=== Begin Enclosure ===

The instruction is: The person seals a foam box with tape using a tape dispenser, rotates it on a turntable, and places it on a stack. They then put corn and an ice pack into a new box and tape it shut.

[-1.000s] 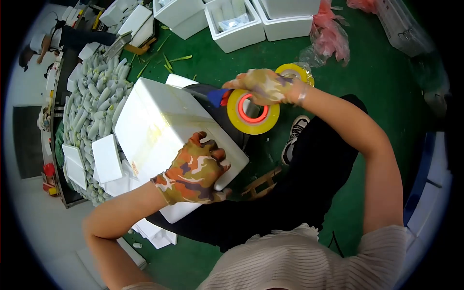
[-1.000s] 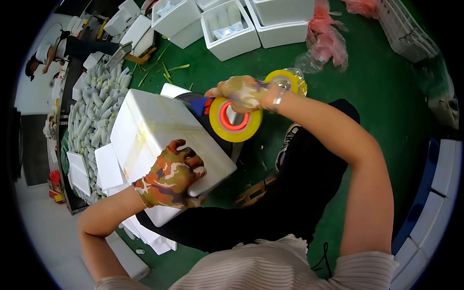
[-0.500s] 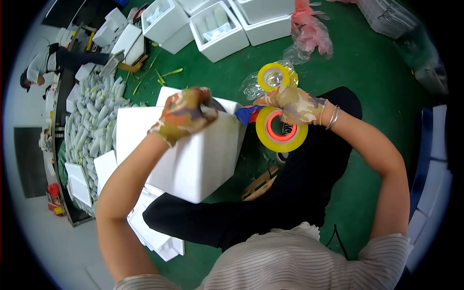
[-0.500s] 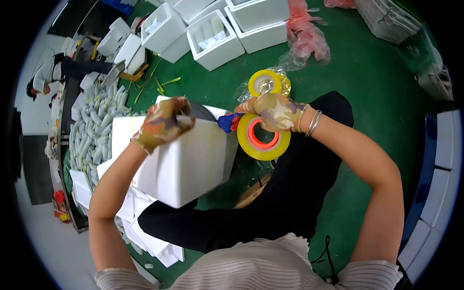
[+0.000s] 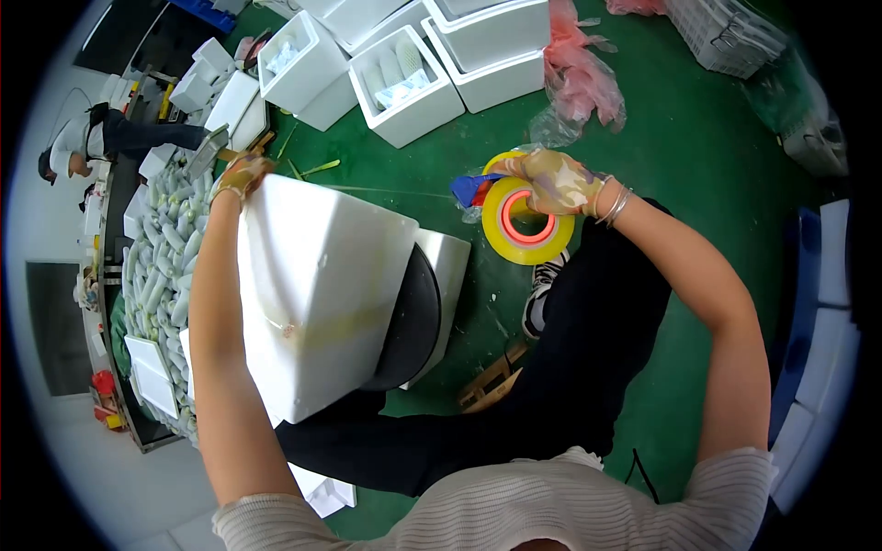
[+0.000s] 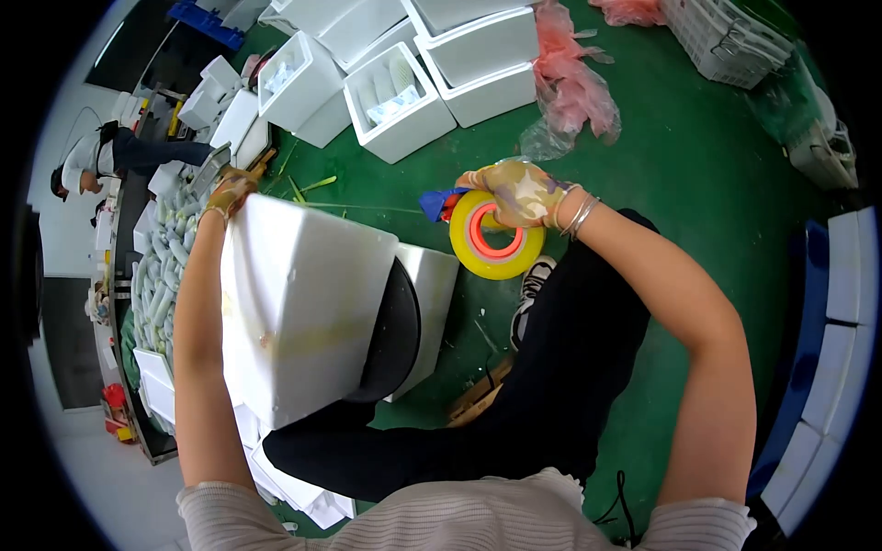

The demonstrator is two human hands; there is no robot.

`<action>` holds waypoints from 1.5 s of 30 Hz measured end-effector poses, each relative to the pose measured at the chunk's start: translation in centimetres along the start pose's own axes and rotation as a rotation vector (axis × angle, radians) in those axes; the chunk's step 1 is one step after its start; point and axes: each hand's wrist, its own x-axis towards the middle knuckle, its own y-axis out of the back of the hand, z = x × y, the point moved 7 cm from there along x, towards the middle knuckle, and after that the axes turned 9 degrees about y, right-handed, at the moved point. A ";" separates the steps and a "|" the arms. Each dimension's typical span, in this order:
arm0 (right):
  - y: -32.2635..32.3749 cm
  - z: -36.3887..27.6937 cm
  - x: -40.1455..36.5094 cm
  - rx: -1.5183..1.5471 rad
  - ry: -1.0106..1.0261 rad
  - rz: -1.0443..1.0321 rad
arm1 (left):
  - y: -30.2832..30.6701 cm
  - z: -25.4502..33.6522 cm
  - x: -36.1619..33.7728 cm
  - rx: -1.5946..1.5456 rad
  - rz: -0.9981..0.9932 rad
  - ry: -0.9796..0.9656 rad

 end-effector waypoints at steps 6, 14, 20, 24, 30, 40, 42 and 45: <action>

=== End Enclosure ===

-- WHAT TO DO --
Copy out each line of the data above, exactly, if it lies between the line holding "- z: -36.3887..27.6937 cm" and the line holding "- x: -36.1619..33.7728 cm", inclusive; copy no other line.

-- ANSWER SECTION --
  - z: -36.3887..27.6937 cm
  - x: -40.1455..36.5094 cm
  - rx: -1.5183..1.5471 rad
  - ry: -1.0106..1.0261 rad
  - rz: -1.0443..1.0321 rad
arm1 (left):
  - y: -30.2832..30.6701 cm
  - z: -25.4502..33.6522 cm
  - x: -36.1619..33.7728 cm

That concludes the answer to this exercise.